> _SOURCE MATERIAL_:
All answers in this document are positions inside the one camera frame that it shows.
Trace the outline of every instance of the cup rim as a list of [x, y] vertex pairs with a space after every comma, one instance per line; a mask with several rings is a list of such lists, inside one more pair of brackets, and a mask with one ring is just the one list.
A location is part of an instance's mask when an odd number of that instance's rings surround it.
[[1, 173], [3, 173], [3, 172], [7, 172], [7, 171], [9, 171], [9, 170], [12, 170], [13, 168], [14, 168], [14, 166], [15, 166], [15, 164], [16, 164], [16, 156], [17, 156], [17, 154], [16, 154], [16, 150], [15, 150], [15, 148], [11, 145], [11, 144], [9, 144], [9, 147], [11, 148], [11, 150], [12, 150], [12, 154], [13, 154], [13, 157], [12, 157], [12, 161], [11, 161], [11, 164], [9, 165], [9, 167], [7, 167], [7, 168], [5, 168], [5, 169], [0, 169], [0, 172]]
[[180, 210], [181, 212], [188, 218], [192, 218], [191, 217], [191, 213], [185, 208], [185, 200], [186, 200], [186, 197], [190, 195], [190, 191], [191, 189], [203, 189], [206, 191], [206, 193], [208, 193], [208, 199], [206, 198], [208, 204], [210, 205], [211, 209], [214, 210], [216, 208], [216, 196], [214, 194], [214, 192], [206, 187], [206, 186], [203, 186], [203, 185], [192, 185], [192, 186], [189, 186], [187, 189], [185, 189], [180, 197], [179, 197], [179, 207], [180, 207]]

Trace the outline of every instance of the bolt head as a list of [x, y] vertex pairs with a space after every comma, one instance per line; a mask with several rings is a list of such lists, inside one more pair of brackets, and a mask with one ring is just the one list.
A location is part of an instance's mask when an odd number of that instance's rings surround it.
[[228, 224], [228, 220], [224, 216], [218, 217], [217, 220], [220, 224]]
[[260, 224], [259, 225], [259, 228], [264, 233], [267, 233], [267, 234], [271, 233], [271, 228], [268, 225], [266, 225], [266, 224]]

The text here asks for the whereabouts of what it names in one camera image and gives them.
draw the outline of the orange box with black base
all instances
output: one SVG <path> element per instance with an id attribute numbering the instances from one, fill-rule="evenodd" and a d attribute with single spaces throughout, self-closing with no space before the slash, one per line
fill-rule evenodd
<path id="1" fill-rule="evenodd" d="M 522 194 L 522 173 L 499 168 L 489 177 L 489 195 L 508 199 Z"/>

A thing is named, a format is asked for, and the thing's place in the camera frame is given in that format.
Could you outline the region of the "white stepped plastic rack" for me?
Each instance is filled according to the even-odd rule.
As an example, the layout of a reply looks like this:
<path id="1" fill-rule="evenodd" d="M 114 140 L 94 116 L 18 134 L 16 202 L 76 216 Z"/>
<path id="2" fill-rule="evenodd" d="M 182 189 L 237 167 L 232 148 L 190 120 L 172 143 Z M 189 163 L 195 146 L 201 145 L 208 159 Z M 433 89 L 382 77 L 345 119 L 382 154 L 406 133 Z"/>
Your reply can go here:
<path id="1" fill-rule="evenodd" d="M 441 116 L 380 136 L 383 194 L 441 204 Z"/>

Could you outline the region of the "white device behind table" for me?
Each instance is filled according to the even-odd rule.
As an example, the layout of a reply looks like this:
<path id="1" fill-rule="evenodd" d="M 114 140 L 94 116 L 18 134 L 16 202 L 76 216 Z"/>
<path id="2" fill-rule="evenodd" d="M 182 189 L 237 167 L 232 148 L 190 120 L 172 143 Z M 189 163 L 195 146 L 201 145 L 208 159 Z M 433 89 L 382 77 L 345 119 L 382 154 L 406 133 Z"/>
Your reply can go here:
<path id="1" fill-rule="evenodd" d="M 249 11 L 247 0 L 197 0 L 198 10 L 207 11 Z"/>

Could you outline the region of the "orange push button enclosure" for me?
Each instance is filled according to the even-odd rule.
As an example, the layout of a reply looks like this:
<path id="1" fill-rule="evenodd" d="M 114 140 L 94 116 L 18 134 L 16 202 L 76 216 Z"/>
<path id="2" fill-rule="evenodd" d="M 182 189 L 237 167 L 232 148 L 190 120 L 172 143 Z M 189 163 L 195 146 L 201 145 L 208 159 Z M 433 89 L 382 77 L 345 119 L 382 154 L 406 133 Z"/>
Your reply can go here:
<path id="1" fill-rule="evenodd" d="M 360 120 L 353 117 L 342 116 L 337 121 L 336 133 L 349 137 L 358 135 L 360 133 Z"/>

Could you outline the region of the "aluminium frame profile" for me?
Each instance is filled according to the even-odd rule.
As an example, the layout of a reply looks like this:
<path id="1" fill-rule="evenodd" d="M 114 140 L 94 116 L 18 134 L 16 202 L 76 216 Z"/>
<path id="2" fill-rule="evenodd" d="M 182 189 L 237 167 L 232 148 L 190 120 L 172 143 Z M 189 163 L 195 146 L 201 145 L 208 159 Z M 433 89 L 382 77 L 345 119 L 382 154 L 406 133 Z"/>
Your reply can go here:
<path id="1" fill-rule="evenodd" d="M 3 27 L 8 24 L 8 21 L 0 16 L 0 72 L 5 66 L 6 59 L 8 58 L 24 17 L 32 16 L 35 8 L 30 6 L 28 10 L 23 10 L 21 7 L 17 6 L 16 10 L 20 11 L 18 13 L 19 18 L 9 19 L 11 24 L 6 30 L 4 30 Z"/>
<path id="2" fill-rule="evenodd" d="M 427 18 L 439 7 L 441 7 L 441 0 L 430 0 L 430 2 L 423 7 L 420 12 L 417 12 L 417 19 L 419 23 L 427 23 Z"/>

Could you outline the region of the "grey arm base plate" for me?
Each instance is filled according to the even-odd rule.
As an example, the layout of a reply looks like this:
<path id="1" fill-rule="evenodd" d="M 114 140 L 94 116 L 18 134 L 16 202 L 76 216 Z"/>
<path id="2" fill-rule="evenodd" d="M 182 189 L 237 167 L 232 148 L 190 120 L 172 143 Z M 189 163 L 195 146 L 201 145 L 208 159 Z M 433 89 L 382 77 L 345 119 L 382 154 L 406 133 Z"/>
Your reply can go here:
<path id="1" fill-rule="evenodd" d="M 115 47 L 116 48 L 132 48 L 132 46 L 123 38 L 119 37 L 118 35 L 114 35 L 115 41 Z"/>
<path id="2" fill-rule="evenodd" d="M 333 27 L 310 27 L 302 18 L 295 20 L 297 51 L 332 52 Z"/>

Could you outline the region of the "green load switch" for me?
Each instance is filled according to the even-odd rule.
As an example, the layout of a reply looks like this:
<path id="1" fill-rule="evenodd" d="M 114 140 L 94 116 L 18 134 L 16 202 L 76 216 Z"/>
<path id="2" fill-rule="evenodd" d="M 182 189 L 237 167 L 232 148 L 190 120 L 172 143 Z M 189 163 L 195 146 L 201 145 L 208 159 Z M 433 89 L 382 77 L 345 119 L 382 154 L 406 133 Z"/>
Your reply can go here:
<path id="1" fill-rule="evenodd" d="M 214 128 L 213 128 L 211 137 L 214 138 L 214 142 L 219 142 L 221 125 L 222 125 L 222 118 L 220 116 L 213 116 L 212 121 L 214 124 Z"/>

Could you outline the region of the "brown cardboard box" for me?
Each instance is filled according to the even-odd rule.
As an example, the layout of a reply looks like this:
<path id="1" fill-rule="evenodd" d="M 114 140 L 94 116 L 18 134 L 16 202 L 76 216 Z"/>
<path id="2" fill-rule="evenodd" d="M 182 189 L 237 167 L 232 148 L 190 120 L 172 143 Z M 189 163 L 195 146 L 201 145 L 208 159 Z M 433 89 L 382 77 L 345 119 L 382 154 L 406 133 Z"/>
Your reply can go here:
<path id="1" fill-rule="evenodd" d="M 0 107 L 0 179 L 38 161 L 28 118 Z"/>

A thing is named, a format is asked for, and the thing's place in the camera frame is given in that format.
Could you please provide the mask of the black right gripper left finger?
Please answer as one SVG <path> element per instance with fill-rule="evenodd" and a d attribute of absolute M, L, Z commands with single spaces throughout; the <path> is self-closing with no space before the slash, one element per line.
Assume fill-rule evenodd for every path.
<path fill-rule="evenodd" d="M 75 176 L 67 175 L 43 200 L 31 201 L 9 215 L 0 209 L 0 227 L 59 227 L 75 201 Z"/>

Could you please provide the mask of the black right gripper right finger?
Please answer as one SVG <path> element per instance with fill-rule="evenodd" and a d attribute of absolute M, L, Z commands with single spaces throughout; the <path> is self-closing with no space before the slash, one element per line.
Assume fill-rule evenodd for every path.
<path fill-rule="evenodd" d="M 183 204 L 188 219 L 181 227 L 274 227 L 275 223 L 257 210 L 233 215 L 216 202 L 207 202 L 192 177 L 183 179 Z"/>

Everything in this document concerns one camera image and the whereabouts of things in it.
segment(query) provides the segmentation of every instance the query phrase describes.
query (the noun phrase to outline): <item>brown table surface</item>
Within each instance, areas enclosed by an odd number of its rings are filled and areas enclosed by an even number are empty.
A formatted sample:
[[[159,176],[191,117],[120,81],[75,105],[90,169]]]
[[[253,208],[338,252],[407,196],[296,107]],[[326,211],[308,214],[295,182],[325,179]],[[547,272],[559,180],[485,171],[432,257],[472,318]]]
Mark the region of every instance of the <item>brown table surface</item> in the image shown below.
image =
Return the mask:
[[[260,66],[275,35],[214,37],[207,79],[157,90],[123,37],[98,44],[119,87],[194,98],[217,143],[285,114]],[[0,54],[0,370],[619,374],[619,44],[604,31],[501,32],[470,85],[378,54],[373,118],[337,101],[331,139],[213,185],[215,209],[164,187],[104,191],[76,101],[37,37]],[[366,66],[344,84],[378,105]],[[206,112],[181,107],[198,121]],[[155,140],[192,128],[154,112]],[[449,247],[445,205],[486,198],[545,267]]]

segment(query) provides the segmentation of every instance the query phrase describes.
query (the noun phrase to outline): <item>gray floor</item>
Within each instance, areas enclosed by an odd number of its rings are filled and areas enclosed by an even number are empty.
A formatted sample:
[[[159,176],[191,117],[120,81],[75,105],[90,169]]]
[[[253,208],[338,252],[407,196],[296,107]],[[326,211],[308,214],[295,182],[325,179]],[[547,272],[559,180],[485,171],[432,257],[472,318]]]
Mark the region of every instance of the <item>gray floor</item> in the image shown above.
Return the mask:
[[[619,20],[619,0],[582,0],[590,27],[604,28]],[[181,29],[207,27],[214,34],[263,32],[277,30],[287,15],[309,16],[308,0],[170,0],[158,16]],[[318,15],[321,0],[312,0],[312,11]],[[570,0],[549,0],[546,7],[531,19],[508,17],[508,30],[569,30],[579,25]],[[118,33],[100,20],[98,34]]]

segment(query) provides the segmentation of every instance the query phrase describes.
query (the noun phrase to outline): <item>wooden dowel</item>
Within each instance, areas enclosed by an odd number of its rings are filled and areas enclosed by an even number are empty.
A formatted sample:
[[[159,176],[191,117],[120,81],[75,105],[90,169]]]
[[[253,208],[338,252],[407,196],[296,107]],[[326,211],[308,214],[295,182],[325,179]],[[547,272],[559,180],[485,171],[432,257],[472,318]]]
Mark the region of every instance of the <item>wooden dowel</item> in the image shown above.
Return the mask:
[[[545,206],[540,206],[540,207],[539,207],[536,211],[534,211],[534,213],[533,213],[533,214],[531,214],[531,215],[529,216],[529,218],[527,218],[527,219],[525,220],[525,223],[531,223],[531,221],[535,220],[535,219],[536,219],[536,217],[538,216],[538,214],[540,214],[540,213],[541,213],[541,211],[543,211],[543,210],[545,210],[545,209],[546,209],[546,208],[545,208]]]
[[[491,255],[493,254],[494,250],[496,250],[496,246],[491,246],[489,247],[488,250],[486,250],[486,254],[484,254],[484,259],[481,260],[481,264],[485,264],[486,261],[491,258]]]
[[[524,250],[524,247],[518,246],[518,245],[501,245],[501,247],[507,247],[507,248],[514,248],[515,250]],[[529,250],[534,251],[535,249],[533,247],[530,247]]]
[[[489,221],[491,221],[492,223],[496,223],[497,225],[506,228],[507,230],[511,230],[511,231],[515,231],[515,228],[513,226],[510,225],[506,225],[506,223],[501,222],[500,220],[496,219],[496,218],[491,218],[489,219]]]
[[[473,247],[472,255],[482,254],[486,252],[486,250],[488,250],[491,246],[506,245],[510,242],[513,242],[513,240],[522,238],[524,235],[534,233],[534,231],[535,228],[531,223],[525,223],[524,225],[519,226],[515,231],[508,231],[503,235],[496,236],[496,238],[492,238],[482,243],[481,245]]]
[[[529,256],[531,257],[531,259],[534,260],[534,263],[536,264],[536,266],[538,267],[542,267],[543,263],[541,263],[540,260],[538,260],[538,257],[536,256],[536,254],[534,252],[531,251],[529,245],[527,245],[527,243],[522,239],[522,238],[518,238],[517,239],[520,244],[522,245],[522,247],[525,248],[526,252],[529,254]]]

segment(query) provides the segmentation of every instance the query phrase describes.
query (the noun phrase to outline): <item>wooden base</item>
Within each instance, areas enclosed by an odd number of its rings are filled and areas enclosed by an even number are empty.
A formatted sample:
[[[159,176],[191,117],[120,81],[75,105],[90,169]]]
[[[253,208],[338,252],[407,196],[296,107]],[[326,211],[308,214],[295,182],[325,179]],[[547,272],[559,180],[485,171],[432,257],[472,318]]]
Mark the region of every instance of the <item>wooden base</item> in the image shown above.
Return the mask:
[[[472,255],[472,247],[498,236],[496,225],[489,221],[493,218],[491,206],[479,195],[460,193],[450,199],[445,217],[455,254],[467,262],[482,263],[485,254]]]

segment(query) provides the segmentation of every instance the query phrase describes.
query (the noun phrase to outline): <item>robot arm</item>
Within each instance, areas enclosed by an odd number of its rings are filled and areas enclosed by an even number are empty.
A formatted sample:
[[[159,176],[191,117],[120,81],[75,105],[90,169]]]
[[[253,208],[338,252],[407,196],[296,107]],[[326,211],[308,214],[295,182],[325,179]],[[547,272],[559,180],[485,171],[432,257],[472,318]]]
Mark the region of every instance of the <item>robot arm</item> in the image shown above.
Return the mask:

> _WORK INSTRUCTION_:
Each line above that contains the word "floor" should be counted, and only the total given.

> _ANSWER_:
2